A ausência de um sistema de esgotamento sanitário no município obriga a maioria dos moradores a adotarem soluções “caseiras”, ficando expostos a potenciais riscos de contaminação por esgotos, principalmente no solo e em águas subterrâneas. Ligações clandestinas de esgoto realizadas a céu aberto em valas e escavações destinadas à drenagem da água da chuva ajudam a agravar ainda mais a situação.

INUNDAÇÕES

Outro problema bastante conhecido da população são as enchentes provocadas pelas cheias dos rios Pimenta Bueno e Barão de Melgaço, que trazem imensos transtornos a centenas de moradores situados nas proximidades desses rios. Em muitos locais, é possível observar bocas de lobo danificadas e com entupimento, ausência de gradeamento e tampa, meios-fios e sarjetas mal dimensionados, além das ligações clandestinas de esgoto nas galerias pluviais e obras inacabadas de microdrenagem, que resultam da falta de manutenção da infraestrutura existente.

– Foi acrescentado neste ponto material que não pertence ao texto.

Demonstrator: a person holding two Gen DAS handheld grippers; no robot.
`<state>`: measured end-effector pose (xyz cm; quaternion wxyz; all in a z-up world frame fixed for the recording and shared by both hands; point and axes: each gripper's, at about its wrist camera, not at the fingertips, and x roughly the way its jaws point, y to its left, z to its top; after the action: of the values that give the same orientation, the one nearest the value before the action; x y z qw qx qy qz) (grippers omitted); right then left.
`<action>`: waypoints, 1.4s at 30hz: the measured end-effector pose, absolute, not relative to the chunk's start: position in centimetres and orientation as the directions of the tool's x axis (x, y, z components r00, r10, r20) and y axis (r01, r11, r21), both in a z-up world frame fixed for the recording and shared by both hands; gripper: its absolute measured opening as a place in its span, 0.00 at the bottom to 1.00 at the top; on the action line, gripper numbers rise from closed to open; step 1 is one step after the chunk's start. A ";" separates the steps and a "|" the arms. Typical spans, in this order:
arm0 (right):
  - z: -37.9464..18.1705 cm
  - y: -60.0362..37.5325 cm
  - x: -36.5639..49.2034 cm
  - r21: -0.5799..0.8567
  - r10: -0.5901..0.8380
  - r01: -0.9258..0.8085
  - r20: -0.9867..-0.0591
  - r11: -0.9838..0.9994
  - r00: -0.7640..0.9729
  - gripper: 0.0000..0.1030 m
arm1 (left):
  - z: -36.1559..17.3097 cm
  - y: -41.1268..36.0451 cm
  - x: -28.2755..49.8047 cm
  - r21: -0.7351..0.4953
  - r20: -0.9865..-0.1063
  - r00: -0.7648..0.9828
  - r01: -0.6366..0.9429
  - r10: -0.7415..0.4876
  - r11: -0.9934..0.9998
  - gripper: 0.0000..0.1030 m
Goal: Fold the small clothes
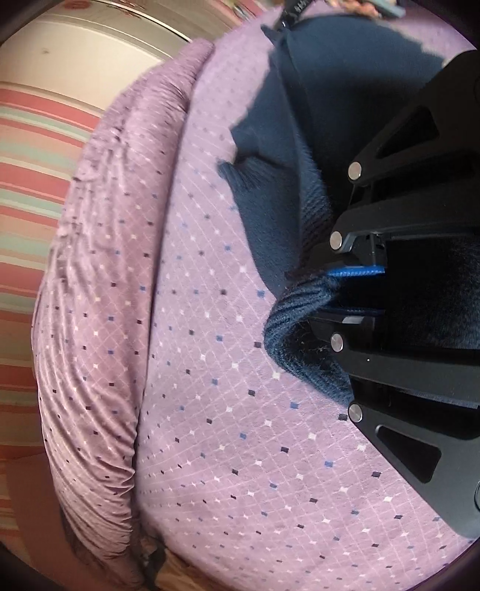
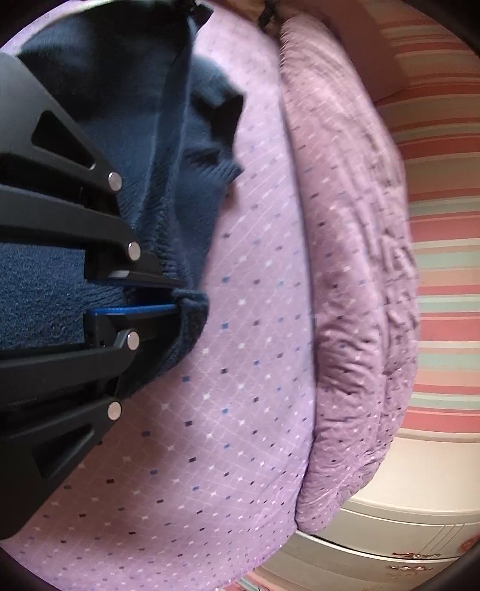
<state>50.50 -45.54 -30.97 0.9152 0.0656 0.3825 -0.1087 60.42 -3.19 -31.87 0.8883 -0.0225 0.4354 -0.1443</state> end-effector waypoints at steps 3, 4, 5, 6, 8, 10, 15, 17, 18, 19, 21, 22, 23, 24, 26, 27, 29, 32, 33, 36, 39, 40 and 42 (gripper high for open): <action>-28.8 -45.5 49.0 0.015 -0.179 0.248 -0.650 0.969 0.739 0.51 | -30.1 -3.0 60.1 -0.175 -0.766 0.567 0.272 -0.304 0.946 0.18; -28.4 -45.3 48.7 -0.002 -0.189 0.243 -0.635 0.970 0.749 0.52 | -29.6 -3.1 60.0 -0.171 -0.768 0.560 0.288 -0.311 0.942 0.23; -28.0 -45.1 48.5 -0.026 -0.202 0.239 -0.624 0.971 0.754 0.53 | -29.0 -3.3 59.8 -0.162 -0.773 0.553 0.302 -0.311 0.940 0.28; -27.7 -45.0 48.4 -0.049 -0.214 0.235 -0.619 0.971 0.756 0.55 | -28.5 -3.3 59.7 -0.148 -0.771 0.561 0.302 -0.301 0.942 0.54; -27.3 -44.6 48.1 -0.089 -0.232 0.225 -0.609 0.970 0.758 0.55 | -27.0 -3.3 59.2 -0.031 -0.733 0.651 0.254 -0.195 0.967 0.97; -26.8 -44.6 47.7 -0.088 -0.227 0.219 -0.602 0.972 0.765 0.56 | -25.4 -3.0 58.8 0.043 -0.692 0.708 0.239 -0.144 0.970 0.96; -25.7 -44.6 46.4 -0.073 -0.221 0.220 -0.580 0.973 0.784 0.57 | -24.6 -2.1 57.4 -0.031 -0.700 0.682 0.269 -0.213 0.963 0.91; -25.7 -44.3 45.5 -0.067 -0.203 0.202 -0.584 0.977 0.786 0.63 | -25.0 -2.0 56.3 -0.075 -0.697 0.671 0.284 -0.254 0.956 0.92; -26.0 -44.0 45.0 -0.069 -0.187 0.182 -0.584 0.981 0.790 0.68 | -25.6 -2.3 55.4 -0.107 -0.697 0.657 0.299 -0.286 0.948 0.93; -26.3 -43.7 44.6 -0.073 -0.167 0.154 -0.589 0.985 0.791 0.70 | -26.1 -2.5 54.6 -0.124 -0.696 0.650 0.308 -0.304 0.943 0.94; -27.3 -42.8 44.1 -0.095 -0.105 0.059 -0.606 0.994 0.789 0.70 | -27.4 -3.2 53.1 -0.158 -0.700 0.623 0.342 -0.349 0.926 0.95; -28.0 -42.1 44.2 -0.140 -0.103 0.020 -0.621 0.990 0.777 0.70 | -28.0 -3.8 52.5 -0.163 -0.704 0.609 0.361 -0.365 0.918 0.95; -28.5 -41.7 44.4 -0.162 -0.094 -0.011 -0.630 0.987 0.771 0.70 | -28.8 -4.4 52.2 -0.151 -0.714 0.600 0.371 -0.361 0.916 0.95; -28.9 -41.4 44.7 -0.168 -0.077 -0.043 -0.643 0.985 0.762 0.69 | -29.4 -4.9 52.1 -0.140 -0.724 0.591 0.377 -0.355 0.915 0.95; -29.3 -40.7 45.9 -0.140 -0.011 -0.114 -0.674 0.984 0.739 0.68 | -31.0 -6.1 52.2 -0.123 -0.749 0.568 0.384 -0.340 0.915 0.94; -29.2 -40.2 46.5 -0.123 0.025 -0.149 -0.684 0.981 0.729 0.68 | -31.5 -6.3 52.3 -0.128 -0.755 0.560 0.386 -0.342 0.914 0.94; -29.5 -39.1 48.3 -0.134 0.048 -0.200 -0.708 0.971 0.705 0.68 | -31.8 -6.3 52.3 -0.134 -0.753 0.560 0.385 -0.347 0.913 0.94; -30.5 -38.4 50.8 -0.128 0.074 -0.264 -0.765 0.956 0.640 0.67 | -31.9 -6.0 52.2 -0.150 -0.745 0.564 0.376 -0.355 0.914 0.94; -31.0 -38.2 51.3 -0.131 0.077 -0.283 -0.781 0.950 0.620 0.61 | -31.9 -5.7 52.3 -0.162 -0.744 0.562 0.372 -0.361 0.914 0.94; -32.5 -38.4 53.0 -0.128 0.066 -0.308 -0.833 0.943 0.549 0.36 | -31.8 -5.2 52.6 -0.155 -0.745 0.566 0.366 -0.352 0.918 0.94; -33.6 -38.1 53.6 -0.154 0.039 -0.338 -0.865 0.928 0.500 0.28 | -31.7 -4.8 52.8 -0.147 -0.746 0.572 0.360 -0.342 0.921 0.94; -33.6 -38.1 53.6 -0.171 0.028 -0.345 -0.864 0.923 0.502 0.36 | -31.7 -4.6 52.9 -0.146 -0.746 0.572 0.359 -0.341 0.922 0.94; -33.0 -37.9 53.5 -0.195 0.017 -0.348 -0.852 0.917 0.523 0.66 | -31.7 -4.4 52.9 -0.138 -0.745 0.578 0.357 -0.334 0.924 0.94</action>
<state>53.48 -37.85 -33.05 0.8551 -0.1736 0.4767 0.1069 52.94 -4.40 -31.66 0.8880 0.0135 0.4164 -0.1946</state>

A falta de saneamento básico em Pimenta Bueno é uma questão de saúde pública, mas também representa um dos maiores entraves para o desenvolvimento do município. A construção de edifícios fica restrita em qualquer cidade que não possua uma estrutura adequada de saneamento público. Isso traz impactos não somente nas moradias urbanas, mas também na expansão de empresas comerciais e de novas indústrias. Como não existe planejamento voltado para o saneamento básico, os rios se transformam em autênticas valetas a céu aberto.

Diversos bairros de Pimenta Bueno possuem moradores que residem às margens de vários rios e igarapés que cortam a cidade. A qualidade de vida dessa população está muito abaixo do que seria aceitável por causa da falta de investimentos do poder público em saneamento básico. Problemas relacionados ao mau cheiro, sobretudo na época da seca, são comuns e se estendem por anos a fio, sem nenhuma perspectiva de solução. A gestão precária da água também pode causar doenças relacionadas à higiene pessoal, como micoses e conjuntivites.

O município de Pimenta Bueno faz parte da lista de cidades que possuem os menores índices de tratamento adequado do seu esgoto sanitário em Rondônia. A falta de investimentos públicos impacta diretamente sobre a saúde da população e o meio ambiente, já que não existe um sistema de captação de água para tratamento de esgoto.

MARCO LEGAL

A meta do Marco Legal do Saneamento Básico no Brasil determina que todas as cidades deverão contar obrigatoriamente com a oferta de todos os serviços relacionados ao saneamento básico até 31 de dezembro de 2033, assegurando o atendimento a 99% da população com água potável e de 90% da população com coleta e tratamento de esgoto.

A Lei Federal n.º 11.445/2007, conhecida como “Lei do Saneamento Básico”, determina que toda cidade brasileira obrigatoriamente precisa ter seu Plano Municipal de Saneamento Básico (PMSB). O plano estabelece o conjunto de serviços, infraestruturas e instalações operacionais relativo aos processos de abastecimento de água potável, esgotamento sanitário, manejo de resíduos sólidos, drenagem e manejo das águas pluviais urbanas.

Mas, além de abranger estas quatro áreas, o PMSB é instrumento estratégico de planejamento e de gestão participativa. Estabelece as diretrizes para o saneamento básico e fixa as metas de cobertura e atendimento dos serviços de água; coleta e tratamento do esgoto doméstico, limpeza urbana, coleta e destinação adequada do lixo urbano e drenagem e destino adequado das águas de chuva.

A qualidade do saneamento básico também depende de outros serviços essenciais e envolvem a gestão adequada de resíduos sólidos, por meio de ações como coleta seletiva, reciclagem, compostagem, incineração e disposição final em aterros sanitários. Um longo caminho a ser percorrido, com muito trabalho a ser feito, e que vai necessitar sobretudo da coragem e consciência política dos próximos governantes municipais.